Open AccessThe Relationship Between MMP-2 -1306C>T and MMP-9 -1562C>T Polymorphisms and the Risk and Prognosis of T-Cell Acute Lymphoblastic Leukemia in a Chinese Population: A Case-Control Study
Author(s) -
Lin Cong-Meng,
Zeng Yan-Ling,
Xiao Min,
Mei Xu-Qiao,
Shen Lv-Ying,
Guo Meng-Xian,
Lin Zhe-Yao,
Liu Qi-Fa,
Yang Tin
Publication year - 2017
Publication title -
cellular physiology and biochemistry
Language(s) - English
Resource type - Journals
SCImago Journal Rank - 1.486
H-Index - 87
eISSN - 1421-9778
pISSN - 1015-8987
DOI - 10.1159/000479210
Subject(s) - original paper
Background: T-cell acute lymphoblastic leukemia (T-ALL) is a malignant hematological disease and is often accompanied by a variety of genetic abnormalities. Hence, our study aims to investigate the relationship between MMP-2 -1306C>T and MMP-9 -1562C>T polymorphisms and the risk and prognosis of T-ALL. Methods: From April 2009 to February 2011, a total of 376 T-ALL patients were chosen as the case group. Meanwhile, 352 healthy people who passed routine health examinations were selected as the control group. A polymerase chain reaction-restriction fragment length polymorphism (PCR-RFLP) assay was used to detect the frequency of MMP-2 -1306C>T (rs243865) and MMP-9 -1562C>T (rs3918242) polymorphisms in the study subjects. The serum levels of MMP-2 and MMP-9 were detected using enzyme-linked immunosorbent assay (ELISA). A Kaplan-Meier analysis was employed to analyze the event-free survival (EFS) rates of the T-All patients with different MMP-2 and MMP-9 genotypes.
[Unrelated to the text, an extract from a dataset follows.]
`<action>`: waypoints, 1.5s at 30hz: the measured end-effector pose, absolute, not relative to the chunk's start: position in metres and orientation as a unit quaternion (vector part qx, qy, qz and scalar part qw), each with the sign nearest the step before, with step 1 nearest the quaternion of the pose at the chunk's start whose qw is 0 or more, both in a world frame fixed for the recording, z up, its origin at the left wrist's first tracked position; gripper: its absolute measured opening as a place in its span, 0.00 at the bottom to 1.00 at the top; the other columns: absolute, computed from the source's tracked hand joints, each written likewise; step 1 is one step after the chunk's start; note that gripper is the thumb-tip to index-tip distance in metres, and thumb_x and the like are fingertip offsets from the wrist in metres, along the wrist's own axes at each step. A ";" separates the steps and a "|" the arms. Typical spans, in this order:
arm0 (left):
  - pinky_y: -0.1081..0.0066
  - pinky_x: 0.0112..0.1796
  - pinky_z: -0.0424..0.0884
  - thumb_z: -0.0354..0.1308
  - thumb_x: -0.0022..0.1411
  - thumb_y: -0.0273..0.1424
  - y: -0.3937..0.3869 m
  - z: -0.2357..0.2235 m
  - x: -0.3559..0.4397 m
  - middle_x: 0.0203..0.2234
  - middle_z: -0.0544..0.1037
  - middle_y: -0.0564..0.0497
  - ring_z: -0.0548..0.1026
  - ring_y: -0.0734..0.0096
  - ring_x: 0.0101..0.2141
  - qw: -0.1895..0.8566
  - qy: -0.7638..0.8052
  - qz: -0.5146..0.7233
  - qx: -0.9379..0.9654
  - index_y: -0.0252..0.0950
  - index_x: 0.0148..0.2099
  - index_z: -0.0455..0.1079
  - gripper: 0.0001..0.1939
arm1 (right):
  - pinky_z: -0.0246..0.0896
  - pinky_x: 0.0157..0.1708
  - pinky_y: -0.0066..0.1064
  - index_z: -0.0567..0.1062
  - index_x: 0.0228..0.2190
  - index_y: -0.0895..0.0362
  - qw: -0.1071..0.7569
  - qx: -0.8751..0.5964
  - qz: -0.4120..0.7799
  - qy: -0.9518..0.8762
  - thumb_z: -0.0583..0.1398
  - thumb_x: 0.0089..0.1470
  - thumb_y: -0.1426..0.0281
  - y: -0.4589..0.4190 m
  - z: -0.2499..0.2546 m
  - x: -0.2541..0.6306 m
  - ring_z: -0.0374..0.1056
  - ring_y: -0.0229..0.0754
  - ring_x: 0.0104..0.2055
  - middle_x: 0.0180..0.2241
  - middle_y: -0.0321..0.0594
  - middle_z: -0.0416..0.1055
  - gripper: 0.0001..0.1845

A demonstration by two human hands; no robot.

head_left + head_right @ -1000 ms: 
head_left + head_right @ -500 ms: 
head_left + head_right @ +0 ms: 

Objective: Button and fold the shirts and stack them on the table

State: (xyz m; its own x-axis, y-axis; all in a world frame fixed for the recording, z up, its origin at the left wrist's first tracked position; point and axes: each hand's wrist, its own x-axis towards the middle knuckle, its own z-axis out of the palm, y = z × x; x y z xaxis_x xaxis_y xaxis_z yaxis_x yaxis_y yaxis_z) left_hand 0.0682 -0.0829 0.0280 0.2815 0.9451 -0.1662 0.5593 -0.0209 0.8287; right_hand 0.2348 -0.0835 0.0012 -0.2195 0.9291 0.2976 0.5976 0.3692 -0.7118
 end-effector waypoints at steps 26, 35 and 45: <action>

A multivariate COX model was applied to analyze the relationship between MMP-2 and MMP-9 polymorphisms and the prognosis of T-ALL patients. A C-statistic and net reclassification index (NRI) was carried out to evaluate the predictive value of MMP-2 and MMP-9 gene polymorphisms using the Cox model. Results: Compared to the control group, the genotypic frequency of MMP-2 -1306C>T (CT + TT) and MMP-9 -1562C>T (CT + TT) in the case group was significantly higher. The serum level of MMP-9 was markedly elevated in T-ALL patients with the CT + TT genotype compared to patients with the CC genotype. The results of the Kaplan-Meier analysis showed that the median EFS was lower in T-ALL patients with the CT + TT genotype of MMP-9 -1562C>T compared to patients with the CC genotype. The results of a multivariate analysis using the Cox proportional hazard model indicated that the MMP-9 -1562C>T polymorphism was associated with the prognosis of T-ALL patients. Conclusion: These results indicated that MMP-2 -1306C/T and MMP-9 -1562C/T polymorphisms might be associated with an increased risk of T-ALL. The MMP-9 -1562C>T polymorphism may also be related to the prognosis of T-ALL patients.